Only the lines from the beginning of the listing below through the line with "A page of spatial" belong in the answer; please print them exactly and drop the pictures.

**Records supplied:**
━━━━━━━━━━━━━━━━

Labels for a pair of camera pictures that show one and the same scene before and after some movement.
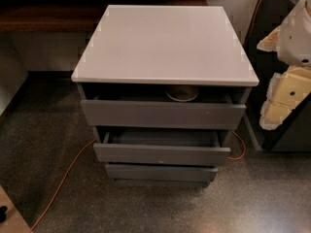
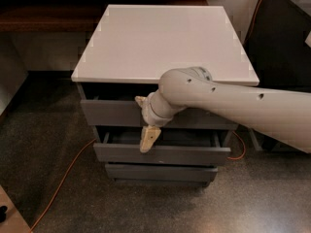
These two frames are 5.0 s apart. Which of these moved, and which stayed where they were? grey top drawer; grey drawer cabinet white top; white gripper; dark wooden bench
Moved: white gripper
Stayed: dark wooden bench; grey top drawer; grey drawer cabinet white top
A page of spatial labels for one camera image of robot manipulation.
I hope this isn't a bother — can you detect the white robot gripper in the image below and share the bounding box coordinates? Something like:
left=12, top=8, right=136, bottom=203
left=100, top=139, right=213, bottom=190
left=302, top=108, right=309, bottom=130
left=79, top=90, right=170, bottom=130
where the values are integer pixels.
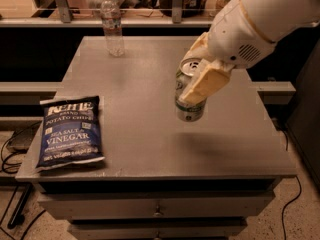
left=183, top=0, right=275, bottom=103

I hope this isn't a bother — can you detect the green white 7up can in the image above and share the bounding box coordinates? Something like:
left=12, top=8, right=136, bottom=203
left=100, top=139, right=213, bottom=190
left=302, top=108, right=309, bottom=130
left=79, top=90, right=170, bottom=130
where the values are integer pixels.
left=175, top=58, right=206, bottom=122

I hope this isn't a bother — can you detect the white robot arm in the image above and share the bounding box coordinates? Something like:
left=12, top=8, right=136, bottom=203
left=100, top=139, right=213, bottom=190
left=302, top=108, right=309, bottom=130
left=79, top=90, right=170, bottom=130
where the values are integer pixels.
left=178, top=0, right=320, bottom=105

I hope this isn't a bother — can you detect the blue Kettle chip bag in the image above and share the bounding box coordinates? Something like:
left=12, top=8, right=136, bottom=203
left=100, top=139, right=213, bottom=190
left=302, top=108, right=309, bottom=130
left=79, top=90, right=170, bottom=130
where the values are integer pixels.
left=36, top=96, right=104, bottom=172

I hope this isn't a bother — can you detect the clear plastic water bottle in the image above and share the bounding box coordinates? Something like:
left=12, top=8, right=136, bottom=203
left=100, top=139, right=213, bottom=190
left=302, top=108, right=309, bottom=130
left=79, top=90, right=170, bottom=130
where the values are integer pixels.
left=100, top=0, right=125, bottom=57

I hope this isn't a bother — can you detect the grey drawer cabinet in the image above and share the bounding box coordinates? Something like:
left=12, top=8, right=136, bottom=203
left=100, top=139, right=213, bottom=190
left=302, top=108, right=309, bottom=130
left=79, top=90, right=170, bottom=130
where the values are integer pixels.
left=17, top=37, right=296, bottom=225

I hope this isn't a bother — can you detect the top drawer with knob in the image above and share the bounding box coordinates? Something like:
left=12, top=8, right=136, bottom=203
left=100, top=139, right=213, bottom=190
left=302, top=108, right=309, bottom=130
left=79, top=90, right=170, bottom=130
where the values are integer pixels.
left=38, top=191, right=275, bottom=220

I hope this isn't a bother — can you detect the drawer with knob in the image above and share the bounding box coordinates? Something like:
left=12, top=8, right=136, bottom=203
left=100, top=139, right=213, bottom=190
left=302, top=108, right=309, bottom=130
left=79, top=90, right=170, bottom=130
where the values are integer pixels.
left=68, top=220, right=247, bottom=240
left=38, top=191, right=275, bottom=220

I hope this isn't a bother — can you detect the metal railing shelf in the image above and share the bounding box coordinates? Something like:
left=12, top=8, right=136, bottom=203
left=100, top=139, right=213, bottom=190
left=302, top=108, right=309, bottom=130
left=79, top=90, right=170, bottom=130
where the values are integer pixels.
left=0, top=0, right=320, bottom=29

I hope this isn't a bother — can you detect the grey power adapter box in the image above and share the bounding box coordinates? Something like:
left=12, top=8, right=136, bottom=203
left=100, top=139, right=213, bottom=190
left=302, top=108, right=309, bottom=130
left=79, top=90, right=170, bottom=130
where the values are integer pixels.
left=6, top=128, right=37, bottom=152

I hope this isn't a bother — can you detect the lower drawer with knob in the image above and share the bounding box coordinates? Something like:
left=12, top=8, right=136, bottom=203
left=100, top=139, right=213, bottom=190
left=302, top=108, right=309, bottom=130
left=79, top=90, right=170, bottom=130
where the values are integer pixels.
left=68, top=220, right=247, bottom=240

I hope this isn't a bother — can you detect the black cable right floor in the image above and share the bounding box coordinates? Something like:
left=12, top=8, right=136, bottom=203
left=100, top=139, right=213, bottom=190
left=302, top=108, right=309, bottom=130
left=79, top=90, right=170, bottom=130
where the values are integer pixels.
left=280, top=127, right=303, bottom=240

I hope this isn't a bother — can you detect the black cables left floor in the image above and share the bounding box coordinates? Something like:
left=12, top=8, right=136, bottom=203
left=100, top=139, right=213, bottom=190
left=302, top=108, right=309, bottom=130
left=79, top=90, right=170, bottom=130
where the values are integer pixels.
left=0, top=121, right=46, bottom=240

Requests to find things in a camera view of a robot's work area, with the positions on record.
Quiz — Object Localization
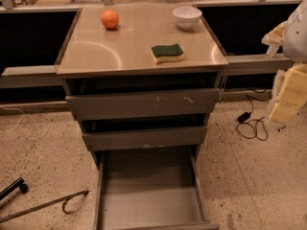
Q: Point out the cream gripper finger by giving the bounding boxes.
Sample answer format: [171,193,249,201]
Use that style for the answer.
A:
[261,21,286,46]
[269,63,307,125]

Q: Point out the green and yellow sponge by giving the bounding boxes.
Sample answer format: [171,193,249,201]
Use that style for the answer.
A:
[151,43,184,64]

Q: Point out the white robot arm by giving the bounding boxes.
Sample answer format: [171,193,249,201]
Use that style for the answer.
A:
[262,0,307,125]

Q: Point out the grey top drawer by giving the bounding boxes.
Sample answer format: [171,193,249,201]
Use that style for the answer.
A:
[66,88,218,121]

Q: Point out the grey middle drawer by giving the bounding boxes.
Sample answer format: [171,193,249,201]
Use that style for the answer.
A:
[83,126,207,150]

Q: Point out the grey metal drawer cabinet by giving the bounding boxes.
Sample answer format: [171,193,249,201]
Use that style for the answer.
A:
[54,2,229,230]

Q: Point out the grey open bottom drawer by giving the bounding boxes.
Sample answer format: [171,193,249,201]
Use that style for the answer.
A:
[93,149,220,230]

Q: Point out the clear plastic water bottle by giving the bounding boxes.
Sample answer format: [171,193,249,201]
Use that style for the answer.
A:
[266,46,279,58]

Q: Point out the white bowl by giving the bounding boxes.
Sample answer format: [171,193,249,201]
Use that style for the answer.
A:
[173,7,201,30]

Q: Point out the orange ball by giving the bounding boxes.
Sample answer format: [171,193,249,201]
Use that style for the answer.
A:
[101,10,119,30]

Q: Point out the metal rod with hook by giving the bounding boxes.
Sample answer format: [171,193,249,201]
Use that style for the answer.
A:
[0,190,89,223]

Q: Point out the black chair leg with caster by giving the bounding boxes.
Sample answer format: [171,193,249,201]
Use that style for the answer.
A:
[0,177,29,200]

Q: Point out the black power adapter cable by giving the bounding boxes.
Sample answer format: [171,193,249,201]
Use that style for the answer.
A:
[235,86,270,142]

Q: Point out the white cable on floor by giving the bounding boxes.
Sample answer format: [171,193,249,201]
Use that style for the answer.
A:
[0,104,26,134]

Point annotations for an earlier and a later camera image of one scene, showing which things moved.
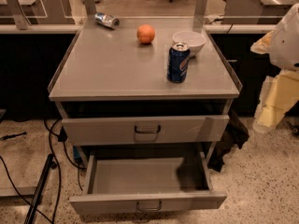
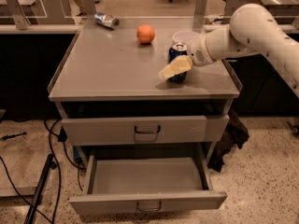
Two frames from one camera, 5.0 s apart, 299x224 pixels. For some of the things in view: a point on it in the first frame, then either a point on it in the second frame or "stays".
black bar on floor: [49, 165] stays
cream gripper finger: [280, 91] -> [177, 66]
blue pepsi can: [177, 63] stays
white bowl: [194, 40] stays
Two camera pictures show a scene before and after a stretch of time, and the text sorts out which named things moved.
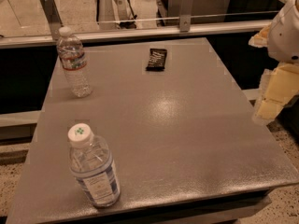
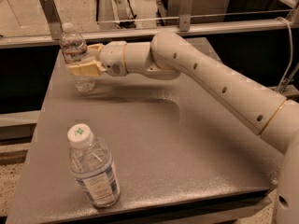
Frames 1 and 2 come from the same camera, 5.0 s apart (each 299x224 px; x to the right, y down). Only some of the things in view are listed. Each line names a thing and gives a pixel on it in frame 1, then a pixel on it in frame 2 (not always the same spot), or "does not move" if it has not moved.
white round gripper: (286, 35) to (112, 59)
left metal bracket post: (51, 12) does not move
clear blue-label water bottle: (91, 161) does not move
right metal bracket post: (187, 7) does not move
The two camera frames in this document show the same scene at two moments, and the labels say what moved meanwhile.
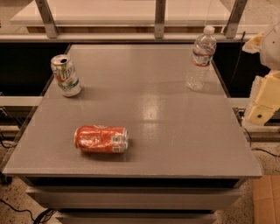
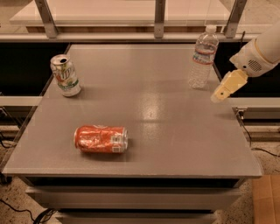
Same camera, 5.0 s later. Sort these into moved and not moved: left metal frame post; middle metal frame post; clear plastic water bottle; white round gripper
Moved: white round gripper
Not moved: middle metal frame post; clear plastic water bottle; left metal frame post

━━━━━━━━━━━━━━━━

**Exercise result:**
Labels for a pair of camera pictures that show one and the same scene before and after some movement.
These two frames are 5.0 s apart. Which of these moved, and which stayed where they were? grey top drawer; grey drawer cabinet white top; white gripper; dark wooden bench
Moved: white gripper
Stayed: dark wooden bench; grey top drawer; grey drawer cabinet white top
A page of spatial labels for one camera image of robot manipulation.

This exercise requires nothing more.